Et s’il n’y avait plus d’abeilles…
Publié le
15 mai 2024
Texte de
Julie Aubé
«S’ il n’y avait plus d’abeilles… D’abord, que veux-tu dire par “abeilles”?» me lance Pierre Giovenazzo, professeur adjoint au Département de biologie de l’Université Laval et titulaire de la Chaire de leadership en enseignement en sciences apicoles. On le sent, on vient d’ouvrir un dossier complexe, dans lequel les raccourcis sont à éviter.
Commençons par le commencement: les abeilles font partie de la superfamille d’insectes Apoïdea, comptant 130 genres et plus de 20 000 espèces dont les individus sont, pour la plupart, solitaires. Une de ces familles, les apidés, inclut le genre Apis, qui comprend des espèces sociales vivant en ruches et produisant du miel. Elles sont soit sauvages (colonies en pleine nature), soit domestiques (colonies entretenues par l’homme). Apis mellifera, l’abeille domestique qui fabrique du miel, est la plus connue du genre Apis. «Mais la pollinisation n’est pas seulement l’affaire d’Apis mellifera», précise le chercheur, qui s’intéresse aux abeilles depuis 1992.
Leçon d’interdépendance
L’homme s’occupe d’Apis mellifera depuis le début des temps, parce que le fruit du travail de cette abeille constituait sa source de sucre. «C’est l’espèce la plus efficace vu la taille de la colonie et vu ses allées et venues sur les fleurs. C’est pour ça qu’on élève celle-là», expliquent Anicet Desrochers et Anne-Virginie Schmidt, apiculteurs, éleveurs de reines et propriétaires des Miels d’Anicet, à Ferme-Neuve, dans les Hautes-Laurentides. En plus de produire le précieux miel, cette Apis mellifera, au même titre qu’une ribambelle d’autres pollinisateurs, transporte le pollen d’une fleur à l’autre, favorisant la reproduction de milliers d’espèces végétales, dont environ 70 % des cultures comestibles. Cela concerne surtout les fruits (pommes, bleuets, melons, tomates…), mais aussi des oléagineux (tournesol, canola…) et des plantes fourragères (trèfle, luzerne…) qui nourrissent les animaux d’élevage. En volume, environ 35% de l’alimentation humaine dépend de la pollinisation.

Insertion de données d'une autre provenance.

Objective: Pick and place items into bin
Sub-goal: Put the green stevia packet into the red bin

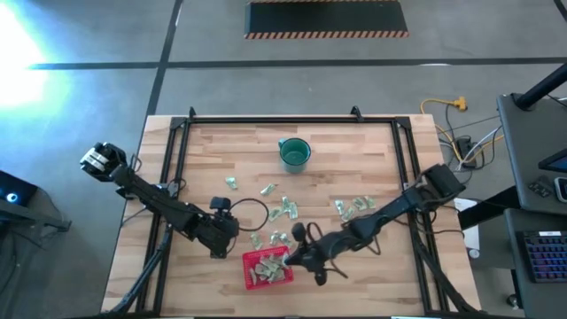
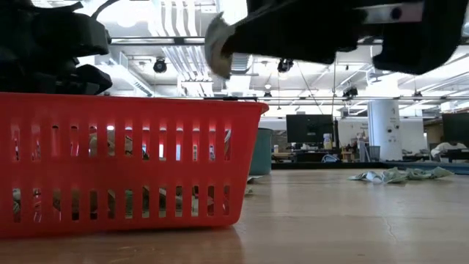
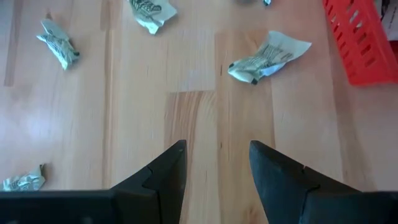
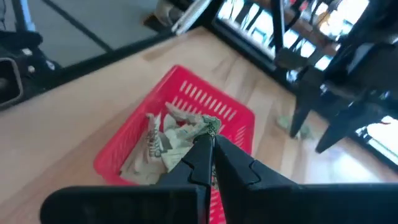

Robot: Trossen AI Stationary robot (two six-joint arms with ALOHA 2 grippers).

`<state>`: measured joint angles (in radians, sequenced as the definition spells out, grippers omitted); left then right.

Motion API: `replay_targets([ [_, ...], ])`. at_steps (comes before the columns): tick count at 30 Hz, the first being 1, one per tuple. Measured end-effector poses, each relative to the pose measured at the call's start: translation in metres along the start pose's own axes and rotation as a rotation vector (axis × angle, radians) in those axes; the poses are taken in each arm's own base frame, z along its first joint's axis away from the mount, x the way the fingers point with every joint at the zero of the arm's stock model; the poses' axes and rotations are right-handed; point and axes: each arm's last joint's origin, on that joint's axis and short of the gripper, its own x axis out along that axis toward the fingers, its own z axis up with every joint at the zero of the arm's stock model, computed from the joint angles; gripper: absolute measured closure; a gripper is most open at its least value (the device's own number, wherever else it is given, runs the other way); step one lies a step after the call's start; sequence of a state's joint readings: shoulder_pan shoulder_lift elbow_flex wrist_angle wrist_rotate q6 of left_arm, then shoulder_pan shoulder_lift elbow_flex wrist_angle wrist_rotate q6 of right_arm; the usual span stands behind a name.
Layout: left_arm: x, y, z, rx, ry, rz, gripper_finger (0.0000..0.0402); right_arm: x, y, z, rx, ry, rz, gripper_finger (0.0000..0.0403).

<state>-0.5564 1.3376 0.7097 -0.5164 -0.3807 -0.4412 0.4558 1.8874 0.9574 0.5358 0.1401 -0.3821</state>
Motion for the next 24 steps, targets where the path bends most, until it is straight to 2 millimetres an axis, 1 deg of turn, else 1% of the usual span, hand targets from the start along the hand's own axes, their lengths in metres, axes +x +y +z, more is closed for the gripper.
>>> replay_targets([
  [3, 0.0, 0.0, 0.0, 0.0, 0.0, 0.0, 0.0243, 0.008, -0.003, -0.002, 0.034, 0.056, 0.047, 0.0394],
  [7, 0.0, 0.0, 0.0, -0.001, -0.002, -0.001, 0.0243, 0.016, -0.006, -0.003, 0.07, 0.062, 0.11, 0.0389],
  [13, 0.0, 0.0, 0.0, -0.002, -0.001, -0.001, 0.0243, 0.021, -0.006, -0.005, 0.075, 0.08, 0.143, 0.0346],
  [16, 0.0, 0.0, 0.0, -0.019, 0.002, 0.0, 0.0243, 0.021, -0.007, -0.002, 0.078, 0.082, 0.143, 0.0319],
  [19, 0.0, 0.001, -0.003, -0.054, 0.028, 0.004, 0.0243, 0.015, -0.01, 0.004, 0.077, 0.104, 0.151, 0.0296],
  [24, -0.001, 0.006, -0.015, -0.157, 0.139, 0.064, 0.0243, -0.001, -0.015, 0.013, 0.107, 0.157, 0.169, 0.0276],
])
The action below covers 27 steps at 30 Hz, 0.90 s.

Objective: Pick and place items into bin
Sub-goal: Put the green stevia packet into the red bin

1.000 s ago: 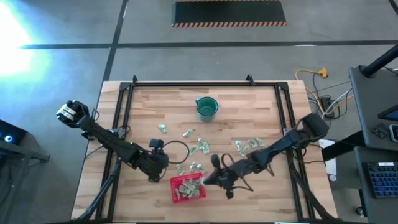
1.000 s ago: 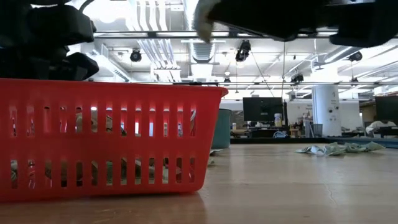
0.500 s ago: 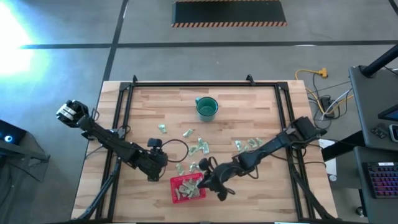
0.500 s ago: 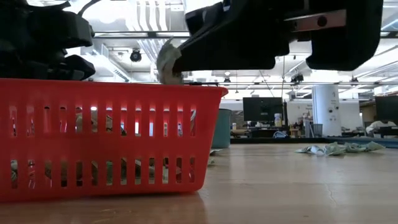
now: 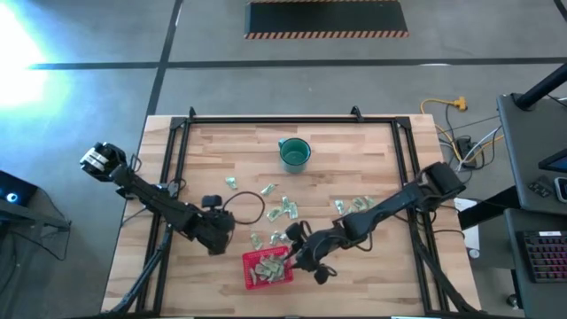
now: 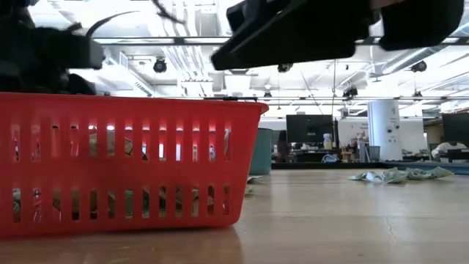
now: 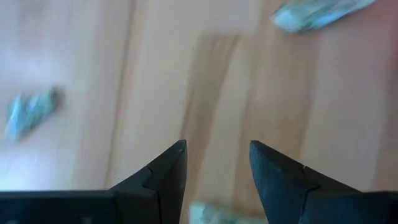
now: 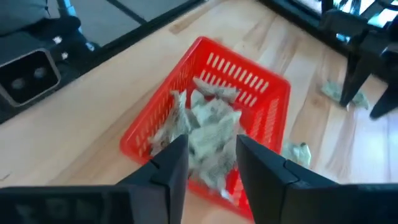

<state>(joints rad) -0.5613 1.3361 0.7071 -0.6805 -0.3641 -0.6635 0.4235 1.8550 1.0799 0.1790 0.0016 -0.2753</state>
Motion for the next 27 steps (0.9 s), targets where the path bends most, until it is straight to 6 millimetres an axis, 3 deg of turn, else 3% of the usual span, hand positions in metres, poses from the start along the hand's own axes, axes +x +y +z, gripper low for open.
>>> replay_targets([
  [10, 0.0, 0.001, -0.009, -0.136, 0.061, 0.025, 0.0243, -0.022, 0.007, 0.007, 0.046, 0.067, 0.037, 0.0275],
  [22, 0.012, 0.008, -0.029, -0.475, 0.198, 0.04, 0.0244, -0.023, 0.011, 0.001, 0.067, 0.14, 0.057, 0.0284],
  [27, 0.013, 0.011, -0.036, -0.534, 0.25, 0.078, 0.0244, -0.024, 0.012, 0.0, 0.071, 0.142, 0.057, 0.0287],
])
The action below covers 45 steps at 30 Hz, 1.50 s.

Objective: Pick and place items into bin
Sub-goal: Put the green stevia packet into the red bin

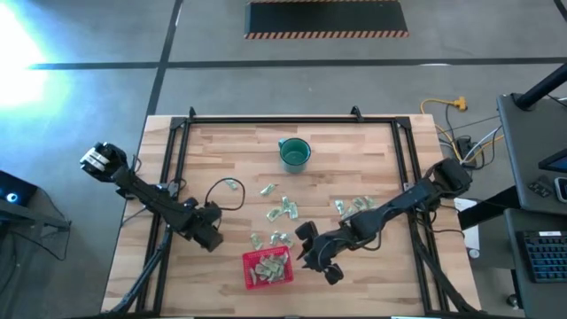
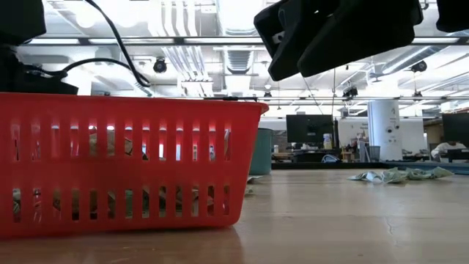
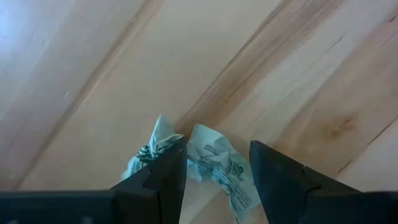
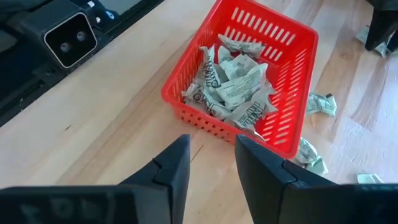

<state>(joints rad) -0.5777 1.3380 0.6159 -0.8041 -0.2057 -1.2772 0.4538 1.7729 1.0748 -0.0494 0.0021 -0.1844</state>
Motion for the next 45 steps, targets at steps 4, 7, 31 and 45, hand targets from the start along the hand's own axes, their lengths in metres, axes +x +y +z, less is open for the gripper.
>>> replay_targets([
  [4, 0.0, 0.0, 0.0, 0.0, 0.002, -0.004, 0.0244, 0.0, 0.0, 0.0, 0.001, 0.0, 0.0, 0.029],
  [7, 0.0, 0.0, 0.0, 0.003, 0.009, -0.005, 0.0244, 0.0, 0.0, 0.0, 0.001, 0.0, 0.0, 0.0292],
  [31, -0.003, -0.018, 0.006, 0.312, -0.07, -0.173, 0.0396, 0.0, 0.0, 0.0, 0.0, 0.006, 0.001, 0.0305],
  [45, -0.034, -0.046, 0.026, 0.655, -0.374, -0.226, 0.04, 0.0, 0.001, -0.004, 0.002, 0.043, 0.008, 0.031],
])
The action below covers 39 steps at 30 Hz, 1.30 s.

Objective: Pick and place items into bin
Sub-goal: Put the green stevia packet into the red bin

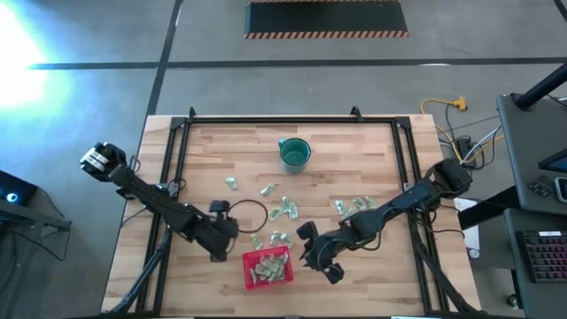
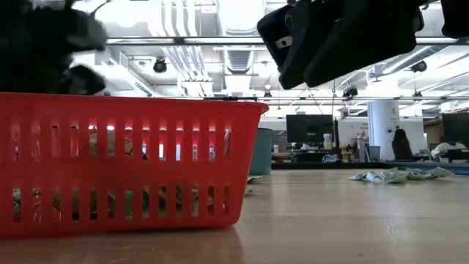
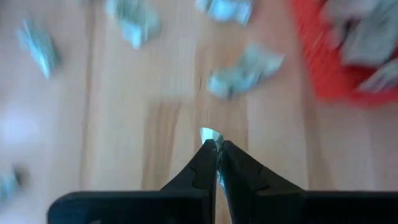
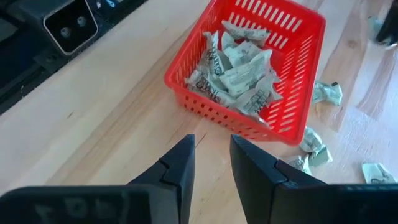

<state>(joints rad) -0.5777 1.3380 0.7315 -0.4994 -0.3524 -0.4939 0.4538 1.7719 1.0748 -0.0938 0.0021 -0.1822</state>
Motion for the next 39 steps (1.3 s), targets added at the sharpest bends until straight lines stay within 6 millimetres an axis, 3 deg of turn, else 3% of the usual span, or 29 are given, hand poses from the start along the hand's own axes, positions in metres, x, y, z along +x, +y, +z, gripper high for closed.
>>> replay_targets([
  [6, -0.006, -0.011, 0.026, 0.188, -0.233, -0.09, 0.04, 0.0, 0.001, -0.004, 0.035, 0.039, 0.006, 0.0314],
  [12, -0.01, -0.019, 0.036, 0.289, -0.345, -0.219, 0.04, -0.001, 0.002, -0.012, 0.085, 0.124, 0.017, 0.0319],
  [17, -0.008, -0.02, 0.035, 0.304, -0.365, -0.254, 0.04, -0.009, 0.003, -0.019, 0.181, 0.224, 0.0, 0.0317],
  [25, -0.009, -0.023, 0.037, 0.322, -0.409, -0.333, 0.04, -0.024, -0.001, -0.031, 0.289, 0.375, -0.214, 0.0326],
  [34, 0.017, -0.039, 0.04, 0.405, -0.36, -0.391, 0.04, -0.032, -0.002, -0.043, 0.362, 0.481, -0.346, 0.0335],
  [39, 0.018, -0.043, 0.049, 0.402, -0.375, -0.391, 0.04, -0.034, -0.001, -0.047, 0.378, 0.519, -0.368, 0.0335],
])
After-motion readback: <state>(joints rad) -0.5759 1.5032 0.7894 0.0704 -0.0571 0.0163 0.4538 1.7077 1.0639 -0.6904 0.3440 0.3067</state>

C’est pourquoi, quand on s’inquiète du sort des abeilles, on s’inquiète nécessairement du contenu de nos assiettes. «Si on perdait les abeilles, on aurait encore de quoi manger dans 50 ans, oui, mais il y aurait moins de variété. Certains aliments très nutritifs, comme les fruits, seraient moins accessibles», explique Madeleine Chagnon, professeure associée au Département des sciences biologiques de l’Université du Québec à Montréal. Axant ses recherches sur l’abeille et l’environnement depuis plus de 30 ans, cette dernière explique que le déclin des abeilles aurait un impact indéniable sur notre santé en fragilisant l’accès à une alimentation diversifiée et nutritive. Or, limiter l’accès à une alimentation diversifiée et nutritive, c’est exactement ce que l’être humain fait subir aux abeilles.

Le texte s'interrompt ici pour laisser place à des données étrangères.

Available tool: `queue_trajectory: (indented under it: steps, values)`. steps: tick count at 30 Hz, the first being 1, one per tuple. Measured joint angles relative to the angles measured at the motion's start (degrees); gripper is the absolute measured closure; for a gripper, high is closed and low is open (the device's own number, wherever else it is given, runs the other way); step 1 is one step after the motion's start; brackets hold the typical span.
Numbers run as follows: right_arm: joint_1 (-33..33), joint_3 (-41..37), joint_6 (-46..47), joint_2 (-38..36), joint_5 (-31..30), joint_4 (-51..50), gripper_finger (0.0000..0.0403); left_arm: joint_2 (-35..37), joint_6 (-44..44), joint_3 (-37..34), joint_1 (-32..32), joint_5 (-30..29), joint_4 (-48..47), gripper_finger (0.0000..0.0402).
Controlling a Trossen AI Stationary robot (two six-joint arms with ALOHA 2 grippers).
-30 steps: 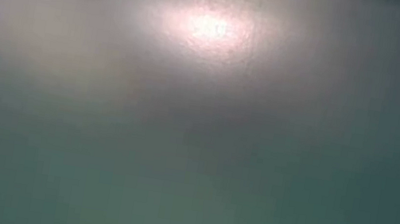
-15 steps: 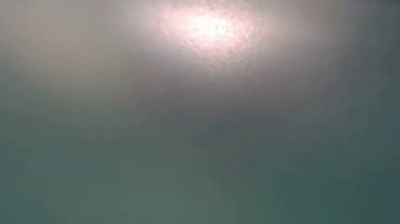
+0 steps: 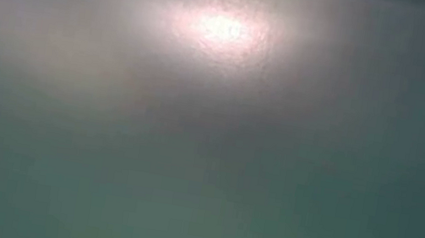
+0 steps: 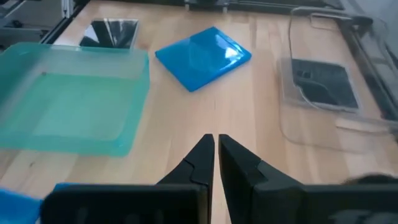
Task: Pick & place jewel cases by type
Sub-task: Put the middle left blue CD case into the green bin
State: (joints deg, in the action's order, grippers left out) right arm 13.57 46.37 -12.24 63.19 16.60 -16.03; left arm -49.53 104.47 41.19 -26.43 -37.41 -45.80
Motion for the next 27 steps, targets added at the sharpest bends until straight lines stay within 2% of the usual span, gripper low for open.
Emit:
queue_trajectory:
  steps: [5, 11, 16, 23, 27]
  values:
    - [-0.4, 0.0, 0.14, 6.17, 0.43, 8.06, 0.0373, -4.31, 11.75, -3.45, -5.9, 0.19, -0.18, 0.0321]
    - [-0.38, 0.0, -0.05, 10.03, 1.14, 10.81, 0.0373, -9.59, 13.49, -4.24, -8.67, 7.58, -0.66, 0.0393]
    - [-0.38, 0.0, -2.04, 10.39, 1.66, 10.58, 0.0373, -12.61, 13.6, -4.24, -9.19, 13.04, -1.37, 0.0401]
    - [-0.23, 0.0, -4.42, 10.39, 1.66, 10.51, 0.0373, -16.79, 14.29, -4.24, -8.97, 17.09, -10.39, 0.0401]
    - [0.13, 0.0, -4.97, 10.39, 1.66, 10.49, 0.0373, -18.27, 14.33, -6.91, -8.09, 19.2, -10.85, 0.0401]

Bourdonnement d’inquiétudes
Durant le 20e siècle, et particulièrement après la Deuxième Guerre mondiale, les fermes diversifiées destinées à nourrir les communautés locales sont délaissées au profit d’un nombre croissant d’entreprises agricoles d’envergure, pratiquant une monoculture traitée chimiquement. Pendant que le système alimentaire s’industrialise et se mondialise, les pollinisateurs sauvages subissent un dur coup, notamment à cause de la destruction des habitats causée par l’étalement urbain ainsi que par les vastes surfaces hersées, traitées et monoflorales. «Comme nous, les pollinisateurs ont besoin de variété, explique Madeleine Chagnon. Ils ne peuvent pas vivre en santé dans des kilomètres de champs ne leur offrant qu’un seul aliment.» Résultat: ils se portent mal et ne suffisent plus à la tâche.

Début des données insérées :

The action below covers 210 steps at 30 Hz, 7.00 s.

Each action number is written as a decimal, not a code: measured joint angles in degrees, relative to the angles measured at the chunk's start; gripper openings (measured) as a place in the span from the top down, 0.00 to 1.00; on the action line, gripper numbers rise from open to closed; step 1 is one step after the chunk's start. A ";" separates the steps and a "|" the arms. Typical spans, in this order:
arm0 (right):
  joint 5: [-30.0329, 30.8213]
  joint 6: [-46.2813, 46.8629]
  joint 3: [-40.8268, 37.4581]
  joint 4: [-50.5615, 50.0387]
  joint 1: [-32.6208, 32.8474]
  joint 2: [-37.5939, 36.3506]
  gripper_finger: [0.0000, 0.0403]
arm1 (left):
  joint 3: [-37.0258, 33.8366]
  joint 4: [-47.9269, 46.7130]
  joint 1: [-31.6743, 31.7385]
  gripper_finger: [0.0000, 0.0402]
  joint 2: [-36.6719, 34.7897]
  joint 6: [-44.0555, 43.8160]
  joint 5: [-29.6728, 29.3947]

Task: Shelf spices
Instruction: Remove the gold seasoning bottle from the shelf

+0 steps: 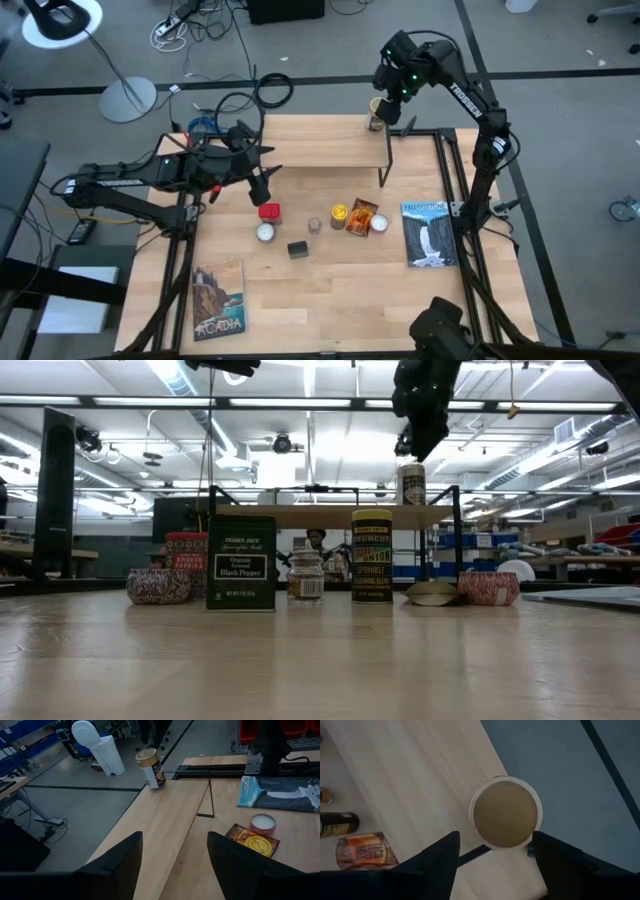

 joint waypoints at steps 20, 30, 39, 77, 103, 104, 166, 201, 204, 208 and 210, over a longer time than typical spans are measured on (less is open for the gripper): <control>-2.35 0.13 -3.26 4.55 -0.20 0.00 0.38 | 0.00 0.59 0.00 0.43 0.02 -0.31 0.42; -1.47 0.65 -3.26 7.48 -0.24 0.00 0.38 | 0.00 0.51 0.01 0.43 0.02 -0.33 0.41; -0.23 3.10 -3.26 7.68 -0.62 0.00 0.33 | 0.00 0.42 0.01 0.43 0.02 -0.28 0.40; -3.79 6.48 -6.54 10.50 -1.70 -0.13 0.32 | 0.00 0.35 0.00 0.43 0.02 -0.31 0.95; 13.36 6.50 -0.75 14.56 5.85 -6.66 0.41 | 0.00 2.65 0.02 0.44 0.91 0.11 1.05; 13.36 7.46 -0.73 15.14 5.99 -8.04 0.42 | 0.00 3.33 0.02 0.44 1.22 0.15 1.04; 35.84 17.97 -65.79 47.79 23.06 -48.87 0.12 | -0.01 14.81 0.17 0.44 6.47 7.31 1.23; 31.62 8.01 -65.79 58.74 21.00 -48.76 0.12 | 0.00 15.73 0.19 0.44 6.47 6.95 1.25; 31.04 7.97 -65.77 59.16 21.02 -48.24 0.03 | 0.00 16.49 0.20 0.44 6.47 6.98 1.25; 30.87 7.96 -65.77 59.39 20.24 -46.31 0.04 | 0.02 16.87 0.20 0.44 6.47 7.21 1.25; 29.92 7.93 -65.77 59.52 19.67 -44.80 0.03 | 0.02 16.95 0.19 0.44 6.47 7.49 1.25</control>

Paradoxalement, les colonies d’Apis mellifera, elles, sont en croissance au Québec et au Canada depuis les 10 dernières années, indique Pierre Giovenazzo, ce chercheur spécialisé en santé et en reproduction de l’abeille. Seraient-elles moins affectées que les autres par le régime monofloral? Malheureusement non. Toutefois, contrairement à leurs cousines sauvages, des gens en prennent soin, les nourrissent et se préoccupent de leur bien-être: les apiculteurs. «C’est comme pour la vache ou le cochon, poursuit le chercheur. Si le troupeau ne va pas bien, l’homme intervient. Même chose pour la ruche: si la colonie ne va pas bien, l’apiculteur va remplacer la reine, remonter son cheptel, tenter d’améliorer sa génétique, par exemple.» Les apiculteurs deviennent d’excellents reproducteurs d’abeilles, renchérit-on du côté des Miels d’Anicet.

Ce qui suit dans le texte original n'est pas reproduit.